Task — Look below for the line that has "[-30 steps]"; output exactly from it through the line that has "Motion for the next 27", and leave the pictures out.

[Stored data entries]
[Start of Attachment]

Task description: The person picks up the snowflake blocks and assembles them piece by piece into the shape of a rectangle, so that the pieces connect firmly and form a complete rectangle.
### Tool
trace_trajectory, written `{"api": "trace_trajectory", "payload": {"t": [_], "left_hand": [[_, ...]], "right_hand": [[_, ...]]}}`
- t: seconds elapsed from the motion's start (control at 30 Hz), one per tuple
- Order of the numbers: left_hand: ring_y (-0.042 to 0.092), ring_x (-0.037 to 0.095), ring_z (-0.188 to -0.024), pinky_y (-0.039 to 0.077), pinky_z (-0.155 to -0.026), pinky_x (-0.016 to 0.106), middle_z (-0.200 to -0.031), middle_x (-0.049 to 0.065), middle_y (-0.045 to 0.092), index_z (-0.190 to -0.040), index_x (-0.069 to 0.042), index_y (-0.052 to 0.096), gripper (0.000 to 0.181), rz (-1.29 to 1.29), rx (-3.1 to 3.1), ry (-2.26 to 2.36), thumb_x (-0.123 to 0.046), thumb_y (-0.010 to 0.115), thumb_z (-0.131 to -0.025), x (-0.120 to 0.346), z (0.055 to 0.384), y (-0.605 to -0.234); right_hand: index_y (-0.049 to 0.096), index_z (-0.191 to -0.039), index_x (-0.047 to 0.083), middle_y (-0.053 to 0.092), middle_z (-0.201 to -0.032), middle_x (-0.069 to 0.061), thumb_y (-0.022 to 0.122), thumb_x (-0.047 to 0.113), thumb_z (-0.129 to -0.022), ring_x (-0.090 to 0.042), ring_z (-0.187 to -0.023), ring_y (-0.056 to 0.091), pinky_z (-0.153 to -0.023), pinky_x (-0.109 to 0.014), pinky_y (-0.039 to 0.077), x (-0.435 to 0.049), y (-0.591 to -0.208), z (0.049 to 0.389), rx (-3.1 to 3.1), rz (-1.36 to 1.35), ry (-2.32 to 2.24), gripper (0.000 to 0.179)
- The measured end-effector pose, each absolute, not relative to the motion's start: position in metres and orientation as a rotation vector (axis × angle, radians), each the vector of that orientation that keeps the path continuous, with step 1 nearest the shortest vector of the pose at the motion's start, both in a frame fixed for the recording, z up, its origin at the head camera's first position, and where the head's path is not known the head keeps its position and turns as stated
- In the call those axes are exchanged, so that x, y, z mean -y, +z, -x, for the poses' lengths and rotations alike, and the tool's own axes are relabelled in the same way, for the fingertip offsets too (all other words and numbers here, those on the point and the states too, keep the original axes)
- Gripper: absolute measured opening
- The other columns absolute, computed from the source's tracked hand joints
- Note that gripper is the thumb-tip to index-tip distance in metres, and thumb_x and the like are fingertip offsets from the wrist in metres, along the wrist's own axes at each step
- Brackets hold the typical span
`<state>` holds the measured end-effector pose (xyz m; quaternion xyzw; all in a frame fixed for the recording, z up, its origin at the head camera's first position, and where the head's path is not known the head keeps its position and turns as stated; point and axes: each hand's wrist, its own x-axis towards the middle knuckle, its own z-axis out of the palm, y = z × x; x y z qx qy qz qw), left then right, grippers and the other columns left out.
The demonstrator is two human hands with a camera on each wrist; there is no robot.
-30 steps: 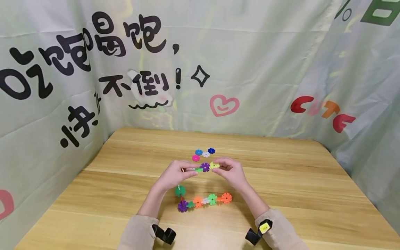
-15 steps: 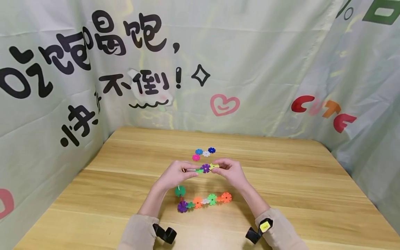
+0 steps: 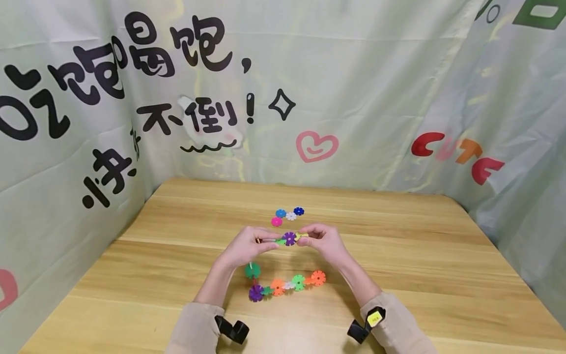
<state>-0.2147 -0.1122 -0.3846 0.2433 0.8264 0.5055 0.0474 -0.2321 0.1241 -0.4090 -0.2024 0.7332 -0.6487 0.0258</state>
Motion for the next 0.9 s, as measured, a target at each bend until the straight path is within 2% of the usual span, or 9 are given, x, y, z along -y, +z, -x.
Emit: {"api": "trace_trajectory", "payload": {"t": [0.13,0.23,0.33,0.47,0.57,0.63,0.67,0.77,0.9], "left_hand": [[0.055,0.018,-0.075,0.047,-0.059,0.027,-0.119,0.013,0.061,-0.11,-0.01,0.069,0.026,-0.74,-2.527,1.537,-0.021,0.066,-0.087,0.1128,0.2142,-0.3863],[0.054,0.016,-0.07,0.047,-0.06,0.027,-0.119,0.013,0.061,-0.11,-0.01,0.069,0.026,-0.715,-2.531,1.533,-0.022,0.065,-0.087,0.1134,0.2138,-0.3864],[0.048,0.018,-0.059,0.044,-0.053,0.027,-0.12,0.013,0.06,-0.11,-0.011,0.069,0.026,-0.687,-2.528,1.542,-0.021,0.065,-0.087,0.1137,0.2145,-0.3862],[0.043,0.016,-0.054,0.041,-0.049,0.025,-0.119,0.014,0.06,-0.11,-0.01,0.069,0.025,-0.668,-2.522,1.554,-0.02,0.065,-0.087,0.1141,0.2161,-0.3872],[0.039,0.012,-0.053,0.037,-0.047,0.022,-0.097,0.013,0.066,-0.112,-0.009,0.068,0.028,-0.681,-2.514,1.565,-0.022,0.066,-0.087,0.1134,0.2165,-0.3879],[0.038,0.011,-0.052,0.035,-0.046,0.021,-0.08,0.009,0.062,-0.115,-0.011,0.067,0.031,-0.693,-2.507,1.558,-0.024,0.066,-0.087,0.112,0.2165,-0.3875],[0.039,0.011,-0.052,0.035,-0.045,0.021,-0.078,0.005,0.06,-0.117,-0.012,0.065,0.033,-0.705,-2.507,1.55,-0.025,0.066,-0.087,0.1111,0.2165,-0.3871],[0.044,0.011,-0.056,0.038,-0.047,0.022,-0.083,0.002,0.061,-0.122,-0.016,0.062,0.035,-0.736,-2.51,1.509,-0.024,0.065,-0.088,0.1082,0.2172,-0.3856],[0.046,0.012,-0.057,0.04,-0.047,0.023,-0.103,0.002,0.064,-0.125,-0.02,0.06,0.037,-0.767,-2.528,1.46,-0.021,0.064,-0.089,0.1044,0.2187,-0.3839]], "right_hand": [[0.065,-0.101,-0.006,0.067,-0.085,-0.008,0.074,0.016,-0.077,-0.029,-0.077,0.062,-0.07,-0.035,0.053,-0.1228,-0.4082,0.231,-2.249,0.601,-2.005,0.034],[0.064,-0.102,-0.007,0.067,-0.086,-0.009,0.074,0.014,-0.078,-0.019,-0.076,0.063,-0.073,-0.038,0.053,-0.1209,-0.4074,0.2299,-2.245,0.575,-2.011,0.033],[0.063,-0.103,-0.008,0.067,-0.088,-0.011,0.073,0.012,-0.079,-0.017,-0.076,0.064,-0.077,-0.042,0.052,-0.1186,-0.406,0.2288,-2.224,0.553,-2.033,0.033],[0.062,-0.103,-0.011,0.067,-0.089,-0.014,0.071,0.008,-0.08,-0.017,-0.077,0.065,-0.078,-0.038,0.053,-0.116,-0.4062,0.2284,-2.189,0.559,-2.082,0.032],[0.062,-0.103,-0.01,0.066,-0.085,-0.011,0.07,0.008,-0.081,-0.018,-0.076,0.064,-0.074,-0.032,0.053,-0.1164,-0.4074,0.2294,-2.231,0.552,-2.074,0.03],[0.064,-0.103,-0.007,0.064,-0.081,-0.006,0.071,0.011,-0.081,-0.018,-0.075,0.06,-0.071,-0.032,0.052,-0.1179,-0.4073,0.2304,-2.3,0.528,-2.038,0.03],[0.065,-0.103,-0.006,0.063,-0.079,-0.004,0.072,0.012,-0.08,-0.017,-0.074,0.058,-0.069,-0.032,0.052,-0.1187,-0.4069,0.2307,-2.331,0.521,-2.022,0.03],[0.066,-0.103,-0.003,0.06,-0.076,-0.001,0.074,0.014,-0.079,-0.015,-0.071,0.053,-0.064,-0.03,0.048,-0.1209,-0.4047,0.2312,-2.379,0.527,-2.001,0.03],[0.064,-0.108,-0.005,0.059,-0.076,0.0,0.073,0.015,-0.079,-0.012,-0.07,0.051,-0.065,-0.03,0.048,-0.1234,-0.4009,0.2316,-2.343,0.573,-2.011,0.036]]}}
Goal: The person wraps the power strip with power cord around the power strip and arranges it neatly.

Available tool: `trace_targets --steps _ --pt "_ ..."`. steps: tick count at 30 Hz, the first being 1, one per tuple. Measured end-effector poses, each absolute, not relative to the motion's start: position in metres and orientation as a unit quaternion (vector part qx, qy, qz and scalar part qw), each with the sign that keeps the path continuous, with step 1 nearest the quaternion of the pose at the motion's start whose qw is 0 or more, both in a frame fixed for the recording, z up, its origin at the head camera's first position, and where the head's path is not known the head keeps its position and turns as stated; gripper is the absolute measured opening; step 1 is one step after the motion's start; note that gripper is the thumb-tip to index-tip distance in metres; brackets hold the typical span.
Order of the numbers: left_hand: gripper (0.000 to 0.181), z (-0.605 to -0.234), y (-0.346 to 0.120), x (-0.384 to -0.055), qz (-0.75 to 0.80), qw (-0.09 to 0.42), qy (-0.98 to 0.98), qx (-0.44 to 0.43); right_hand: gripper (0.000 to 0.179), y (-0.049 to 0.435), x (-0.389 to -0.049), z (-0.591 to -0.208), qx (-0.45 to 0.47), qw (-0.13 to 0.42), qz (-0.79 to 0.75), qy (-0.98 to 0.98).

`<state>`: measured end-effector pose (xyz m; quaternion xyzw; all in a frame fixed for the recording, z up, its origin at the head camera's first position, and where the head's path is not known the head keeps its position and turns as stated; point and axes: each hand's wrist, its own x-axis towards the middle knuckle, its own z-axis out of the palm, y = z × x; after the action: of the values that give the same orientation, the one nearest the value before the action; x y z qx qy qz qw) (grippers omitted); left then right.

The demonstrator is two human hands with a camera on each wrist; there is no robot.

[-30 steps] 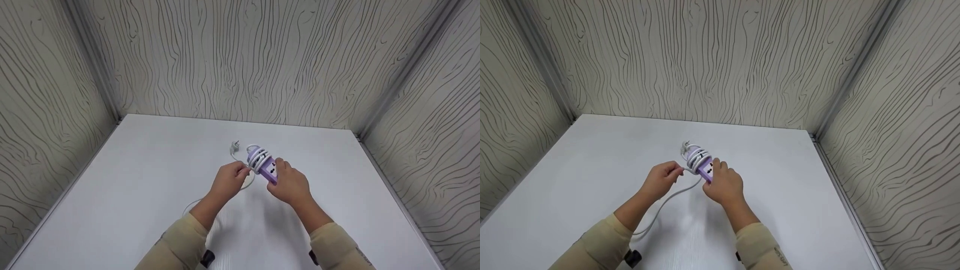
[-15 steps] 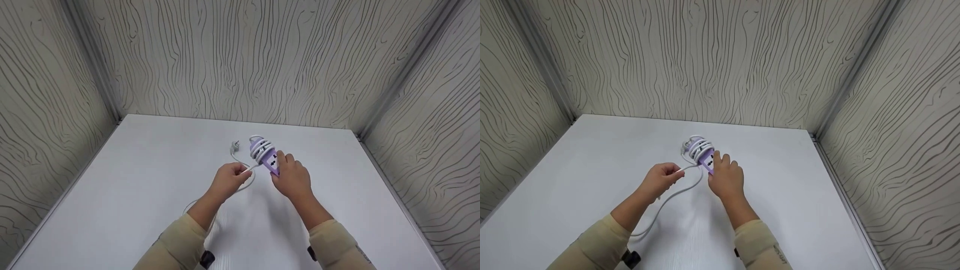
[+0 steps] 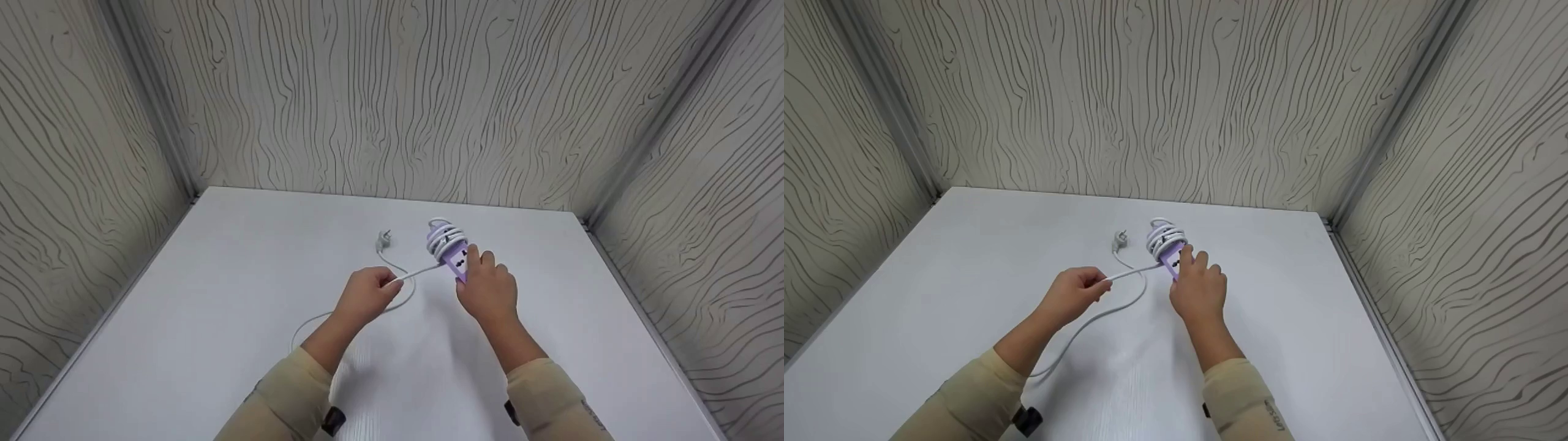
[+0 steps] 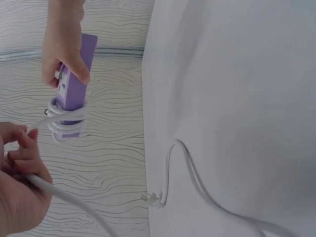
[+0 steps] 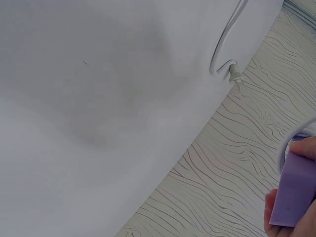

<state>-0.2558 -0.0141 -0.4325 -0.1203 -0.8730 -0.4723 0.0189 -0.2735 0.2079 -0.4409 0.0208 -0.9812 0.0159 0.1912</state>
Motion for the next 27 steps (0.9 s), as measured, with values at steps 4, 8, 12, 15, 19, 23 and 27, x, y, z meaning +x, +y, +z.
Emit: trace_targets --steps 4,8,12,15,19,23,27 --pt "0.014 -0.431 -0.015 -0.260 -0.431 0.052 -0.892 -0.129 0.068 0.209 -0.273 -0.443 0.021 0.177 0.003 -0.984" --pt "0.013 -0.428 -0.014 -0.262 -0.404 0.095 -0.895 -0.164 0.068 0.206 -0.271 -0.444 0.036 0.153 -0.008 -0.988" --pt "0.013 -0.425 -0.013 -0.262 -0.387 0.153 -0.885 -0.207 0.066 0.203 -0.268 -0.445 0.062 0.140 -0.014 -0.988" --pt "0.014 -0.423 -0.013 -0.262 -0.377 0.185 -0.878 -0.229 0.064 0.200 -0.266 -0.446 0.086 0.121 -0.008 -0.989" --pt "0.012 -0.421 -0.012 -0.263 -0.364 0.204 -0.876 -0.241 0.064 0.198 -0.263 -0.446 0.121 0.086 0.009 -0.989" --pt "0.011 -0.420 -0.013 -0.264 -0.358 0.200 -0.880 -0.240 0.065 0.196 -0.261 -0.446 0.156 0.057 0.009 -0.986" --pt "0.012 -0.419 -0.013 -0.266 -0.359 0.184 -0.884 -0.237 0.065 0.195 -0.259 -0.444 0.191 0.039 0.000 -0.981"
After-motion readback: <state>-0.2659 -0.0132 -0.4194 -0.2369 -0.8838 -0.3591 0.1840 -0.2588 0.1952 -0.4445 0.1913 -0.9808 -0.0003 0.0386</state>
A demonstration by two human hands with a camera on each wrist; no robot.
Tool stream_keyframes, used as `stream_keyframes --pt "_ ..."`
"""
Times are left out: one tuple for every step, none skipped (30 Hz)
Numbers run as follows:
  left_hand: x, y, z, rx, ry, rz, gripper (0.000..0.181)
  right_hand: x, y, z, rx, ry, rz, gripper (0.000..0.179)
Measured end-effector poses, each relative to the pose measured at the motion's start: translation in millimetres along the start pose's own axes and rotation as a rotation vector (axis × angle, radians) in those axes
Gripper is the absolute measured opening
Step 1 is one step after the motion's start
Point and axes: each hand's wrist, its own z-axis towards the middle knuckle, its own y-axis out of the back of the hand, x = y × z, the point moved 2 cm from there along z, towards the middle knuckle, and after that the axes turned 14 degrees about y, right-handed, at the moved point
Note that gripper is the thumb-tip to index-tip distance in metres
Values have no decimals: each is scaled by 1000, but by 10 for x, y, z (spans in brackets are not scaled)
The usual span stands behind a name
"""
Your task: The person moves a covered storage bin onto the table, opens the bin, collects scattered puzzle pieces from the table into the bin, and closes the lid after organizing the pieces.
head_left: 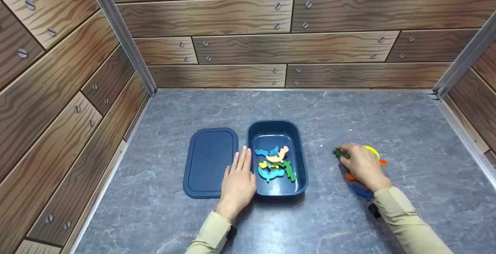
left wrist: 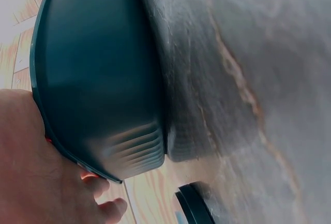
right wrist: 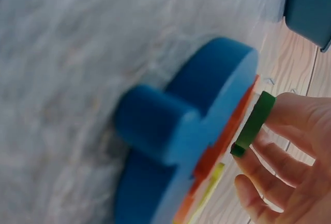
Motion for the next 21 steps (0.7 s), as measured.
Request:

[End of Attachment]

Result —
[-30 steps] 
[-15 steps] 
[+0 steps] 
[+0 steps] 
[+0 steps] 

<state>-0.2558 -0.0141 -0.4325 -0.1203 -0.8730 -0.4723 0.0189 -0.2735 0.2079 -0.4409 0.0208 -0.9812 0.0159 0.1912</state>
Motion for the next 27 steps (0.9 s), as measured, with values at steps 4, 8, 12, 15, 19, 23 and 27, x, y, z meaning +x, +y, +z.

This output is complete as it stands.